• GOAL OF THE EXERCISE:
Count how many lines hold "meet" in the records, and respond with that number by itself.

• DATA TO PROCESS:

════════════════════

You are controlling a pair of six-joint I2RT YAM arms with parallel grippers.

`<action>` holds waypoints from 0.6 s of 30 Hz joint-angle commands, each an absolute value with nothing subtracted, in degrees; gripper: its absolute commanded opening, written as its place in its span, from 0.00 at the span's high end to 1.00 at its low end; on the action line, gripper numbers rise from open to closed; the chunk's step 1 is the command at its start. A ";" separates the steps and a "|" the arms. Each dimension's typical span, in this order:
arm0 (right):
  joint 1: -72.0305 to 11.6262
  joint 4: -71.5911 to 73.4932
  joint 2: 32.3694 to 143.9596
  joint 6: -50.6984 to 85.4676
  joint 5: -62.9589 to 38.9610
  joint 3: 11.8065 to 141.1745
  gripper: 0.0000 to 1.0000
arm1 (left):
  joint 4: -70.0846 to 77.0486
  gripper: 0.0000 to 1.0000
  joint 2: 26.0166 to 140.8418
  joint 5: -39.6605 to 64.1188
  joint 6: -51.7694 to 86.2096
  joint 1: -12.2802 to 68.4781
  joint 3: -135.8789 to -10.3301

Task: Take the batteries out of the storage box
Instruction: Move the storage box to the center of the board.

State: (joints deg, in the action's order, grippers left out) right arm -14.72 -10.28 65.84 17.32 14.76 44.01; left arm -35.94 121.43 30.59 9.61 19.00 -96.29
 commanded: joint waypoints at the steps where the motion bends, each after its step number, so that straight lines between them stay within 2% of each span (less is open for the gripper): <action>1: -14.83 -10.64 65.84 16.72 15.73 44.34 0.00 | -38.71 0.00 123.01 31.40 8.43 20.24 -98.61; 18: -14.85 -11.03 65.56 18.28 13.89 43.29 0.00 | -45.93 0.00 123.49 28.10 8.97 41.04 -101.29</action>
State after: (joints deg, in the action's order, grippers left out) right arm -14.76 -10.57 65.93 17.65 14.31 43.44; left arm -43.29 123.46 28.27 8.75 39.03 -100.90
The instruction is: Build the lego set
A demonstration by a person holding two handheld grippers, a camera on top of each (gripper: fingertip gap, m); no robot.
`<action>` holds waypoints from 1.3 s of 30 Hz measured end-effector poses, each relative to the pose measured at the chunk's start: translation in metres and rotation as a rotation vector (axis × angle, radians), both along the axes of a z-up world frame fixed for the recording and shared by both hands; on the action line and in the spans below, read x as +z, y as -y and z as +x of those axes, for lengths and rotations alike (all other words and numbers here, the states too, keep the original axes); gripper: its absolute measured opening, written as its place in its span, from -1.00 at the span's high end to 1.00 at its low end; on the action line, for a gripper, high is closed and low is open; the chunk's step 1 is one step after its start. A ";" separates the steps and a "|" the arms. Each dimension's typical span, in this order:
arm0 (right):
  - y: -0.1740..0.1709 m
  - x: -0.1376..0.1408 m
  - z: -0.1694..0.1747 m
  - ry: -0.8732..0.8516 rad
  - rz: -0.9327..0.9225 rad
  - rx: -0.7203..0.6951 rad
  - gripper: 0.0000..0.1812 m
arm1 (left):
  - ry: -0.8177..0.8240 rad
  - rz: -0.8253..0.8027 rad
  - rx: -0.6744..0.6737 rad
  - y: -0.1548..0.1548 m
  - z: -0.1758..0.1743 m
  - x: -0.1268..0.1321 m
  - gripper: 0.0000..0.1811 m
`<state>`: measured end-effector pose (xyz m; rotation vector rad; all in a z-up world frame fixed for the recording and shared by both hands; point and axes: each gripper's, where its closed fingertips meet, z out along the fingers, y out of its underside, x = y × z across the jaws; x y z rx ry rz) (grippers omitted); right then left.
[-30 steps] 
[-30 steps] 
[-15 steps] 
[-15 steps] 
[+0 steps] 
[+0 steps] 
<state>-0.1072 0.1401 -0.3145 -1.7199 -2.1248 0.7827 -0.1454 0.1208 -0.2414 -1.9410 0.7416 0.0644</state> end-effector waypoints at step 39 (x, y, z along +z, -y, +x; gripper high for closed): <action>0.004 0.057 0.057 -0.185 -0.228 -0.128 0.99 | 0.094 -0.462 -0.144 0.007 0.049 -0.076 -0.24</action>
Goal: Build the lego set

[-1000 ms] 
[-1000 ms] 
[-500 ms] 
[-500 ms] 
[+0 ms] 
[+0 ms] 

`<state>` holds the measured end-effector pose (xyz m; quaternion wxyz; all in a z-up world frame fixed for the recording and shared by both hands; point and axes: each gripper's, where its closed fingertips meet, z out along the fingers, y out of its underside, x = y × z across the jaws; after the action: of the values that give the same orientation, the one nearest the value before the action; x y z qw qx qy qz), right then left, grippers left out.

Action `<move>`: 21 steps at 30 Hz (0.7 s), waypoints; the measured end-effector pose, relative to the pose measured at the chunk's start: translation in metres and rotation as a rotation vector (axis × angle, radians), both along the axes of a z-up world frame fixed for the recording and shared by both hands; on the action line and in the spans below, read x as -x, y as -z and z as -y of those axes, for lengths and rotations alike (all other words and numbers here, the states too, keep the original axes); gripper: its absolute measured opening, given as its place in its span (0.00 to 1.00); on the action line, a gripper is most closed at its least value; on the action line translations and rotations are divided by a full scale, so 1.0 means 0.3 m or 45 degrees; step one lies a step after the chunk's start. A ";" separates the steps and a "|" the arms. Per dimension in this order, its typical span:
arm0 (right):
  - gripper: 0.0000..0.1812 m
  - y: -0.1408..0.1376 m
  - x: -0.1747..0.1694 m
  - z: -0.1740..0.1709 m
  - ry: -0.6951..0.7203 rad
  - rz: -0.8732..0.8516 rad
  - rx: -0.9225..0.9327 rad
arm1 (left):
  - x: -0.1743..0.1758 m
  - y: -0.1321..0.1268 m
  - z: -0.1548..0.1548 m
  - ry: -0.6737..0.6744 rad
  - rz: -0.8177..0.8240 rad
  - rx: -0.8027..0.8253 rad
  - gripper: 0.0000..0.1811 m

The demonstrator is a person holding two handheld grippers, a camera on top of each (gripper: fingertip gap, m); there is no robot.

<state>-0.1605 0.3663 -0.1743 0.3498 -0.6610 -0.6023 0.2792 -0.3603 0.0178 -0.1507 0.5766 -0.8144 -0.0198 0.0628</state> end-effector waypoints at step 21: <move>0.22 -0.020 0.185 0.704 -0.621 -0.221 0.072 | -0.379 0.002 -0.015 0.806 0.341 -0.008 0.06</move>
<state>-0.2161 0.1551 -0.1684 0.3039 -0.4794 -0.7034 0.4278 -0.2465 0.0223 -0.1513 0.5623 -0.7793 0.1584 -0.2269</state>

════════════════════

• OUTPUT OF THE TASK:
2